How to Tell Collectors to Stop Calling
How do I tell collectors to stop calling me?
I am unable to afford to file for Chapter 7 or Chapter 13, but hope to do so soon. In the meantime, how do I handle all the creditors calling and the letters? Do I answer them?
About 1.5 million American households file for bankruptcy every year. For more information on bankruptcy, read the Federal Trade Commission’s documents Before You File for Personal Bankruptcy, and Information About Credit Counseling and Debtor Education. For self-help tips, please visit the Bills.com Debt DIY page. I also encourage you to visit the Bills.com bankruptcy page. If you cannot afford bankruptcy, see the Bills.com resource Bankruptcy Alternatives.
Stopping Creditor Calls
Not answering the telephone will not deter collection agents. You must inform the original creditor or collection agent calling you about your present situation and make it clear you are in no position to make payments on your debt at this time. If you plan to file for bankruptcy, you have the option to state that, although do not expect that statement to stem the tide. Collection agents are unrelenting: Make it clear you are aware of your rights or they will continue to call or harass you.
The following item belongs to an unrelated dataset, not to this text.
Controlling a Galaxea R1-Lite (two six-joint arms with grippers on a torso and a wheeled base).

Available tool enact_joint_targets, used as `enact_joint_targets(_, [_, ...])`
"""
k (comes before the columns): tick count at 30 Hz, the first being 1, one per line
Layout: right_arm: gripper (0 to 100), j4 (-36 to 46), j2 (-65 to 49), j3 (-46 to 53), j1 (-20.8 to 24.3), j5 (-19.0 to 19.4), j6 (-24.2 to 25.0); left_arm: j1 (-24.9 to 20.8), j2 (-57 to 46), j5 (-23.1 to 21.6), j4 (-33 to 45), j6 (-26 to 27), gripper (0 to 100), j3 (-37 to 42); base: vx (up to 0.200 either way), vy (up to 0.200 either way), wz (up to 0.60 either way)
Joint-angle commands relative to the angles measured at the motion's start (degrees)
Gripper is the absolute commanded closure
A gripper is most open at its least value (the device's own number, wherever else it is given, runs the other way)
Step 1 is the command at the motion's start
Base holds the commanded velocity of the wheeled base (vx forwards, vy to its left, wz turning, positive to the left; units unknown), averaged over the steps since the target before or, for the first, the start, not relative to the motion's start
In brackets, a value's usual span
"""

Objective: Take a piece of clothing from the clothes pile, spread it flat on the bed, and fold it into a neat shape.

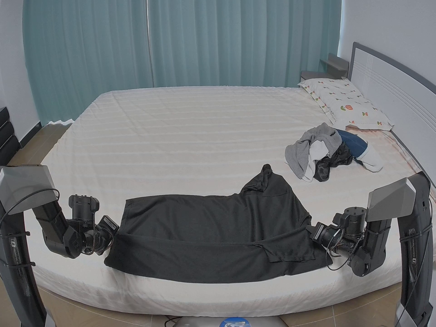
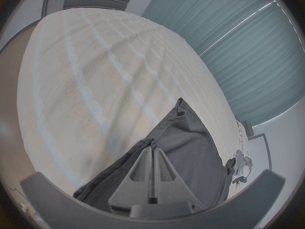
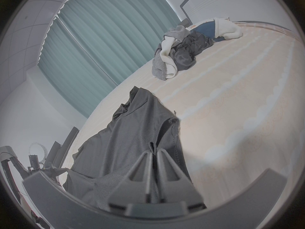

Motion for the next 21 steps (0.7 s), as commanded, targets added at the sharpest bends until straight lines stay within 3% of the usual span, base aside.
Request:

Congress enacted federal legislation that regulates debt collectors, which includes collection attorneys, and protects the rights of debtors. This law, the Fair Debt Collection Practices Act (FDCPA ), requires that debt collectors and attorneys stop calling you at home and at work once you ask them to stop. The law specifies your request must be in writing. Therefore, tell them to stop calling you at home and at work the next time they call, but follow-up your phone conversation with a USPS Certified Letter, return receipt requested. Shown below is a sample letter template.
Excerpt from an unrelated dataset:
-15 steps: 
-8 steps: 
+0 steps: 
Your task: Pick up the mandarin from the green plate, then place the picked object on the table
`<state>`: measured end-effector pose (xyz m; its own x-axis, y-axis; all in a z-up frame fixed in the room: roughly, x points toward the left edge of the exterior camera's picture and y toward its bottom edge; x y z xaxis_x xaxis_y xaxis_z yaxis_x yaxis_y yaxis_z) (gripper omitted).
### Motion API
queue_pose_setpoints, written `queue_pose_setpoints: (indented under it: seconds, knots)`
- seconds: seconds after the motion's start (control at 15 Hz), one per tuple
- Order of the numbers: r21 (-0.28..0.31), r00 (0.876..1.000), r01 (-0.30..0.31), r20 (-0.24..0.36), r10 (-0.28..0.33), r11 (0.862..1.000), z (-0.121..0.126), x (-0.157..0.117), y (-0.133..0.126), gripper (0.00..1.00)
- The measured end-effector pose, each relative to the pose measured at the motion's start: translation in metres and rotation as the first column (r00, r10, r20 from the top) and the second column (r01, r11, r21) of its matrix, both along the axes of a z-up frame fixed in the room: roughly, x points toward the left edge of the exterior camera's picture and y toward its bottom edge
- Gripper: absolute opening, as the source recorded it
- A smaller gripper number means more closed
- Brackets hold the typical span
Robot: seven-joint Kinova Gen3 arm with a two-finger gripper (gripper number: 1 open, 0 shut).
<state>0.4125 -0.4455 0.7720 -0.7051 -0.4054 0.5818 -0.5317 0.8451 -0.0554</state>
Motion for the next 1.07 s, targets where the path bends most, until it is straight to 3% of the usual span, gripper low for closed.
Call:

|Sample Do Not Contact Letter Template|
|Date Your Name Your Address Your City, State, Zip Code Collection Agency's Name Collection Agency's Address Collection Agency's City, State, Zip Code Subject: Debt Collection Against [Your Name] Creditor Name: [Creditor] Account No. [Number] Dear Account Representative, I am writing pursuant to the Fair Debt Collection Practices Act, 15 USC 1692c(c), to request to request that you cease all communication to me about my account [number ________] with [creditor]. [If you wish, explain your circumstances. For example, "I was recently laid off from my job, and I do not presently have any resources with which to pay off this debt. Once I have again secured employment, I intend to resume payment on the debt."] [If there have been any violations of the FDCPA, you may wish to describe them. For example, "Please note that in violation of the Fair Debt Collection Practices Act, one of your agents contacted me last night at 9:30 PM. Should your agency contact me at any time in the future, please be sure that your contact is made in full compliance with the FDCPA."] Sincerely, [Your Name] Enclosures: (If any, list what you are enclosing, otherwise, do not include this line.)|
Sending this type of notice does not resolve the debt. The creditor may file a lawsuit against you in order to collect the debt, even if you prohibit further contact by the collection agency. In most states, the FDCPA does not apply to original creditors, like a credit card company, but applies to debt collection agencies and attorneys collecting debt. However, in some states the FDCPA does apply to original creditors.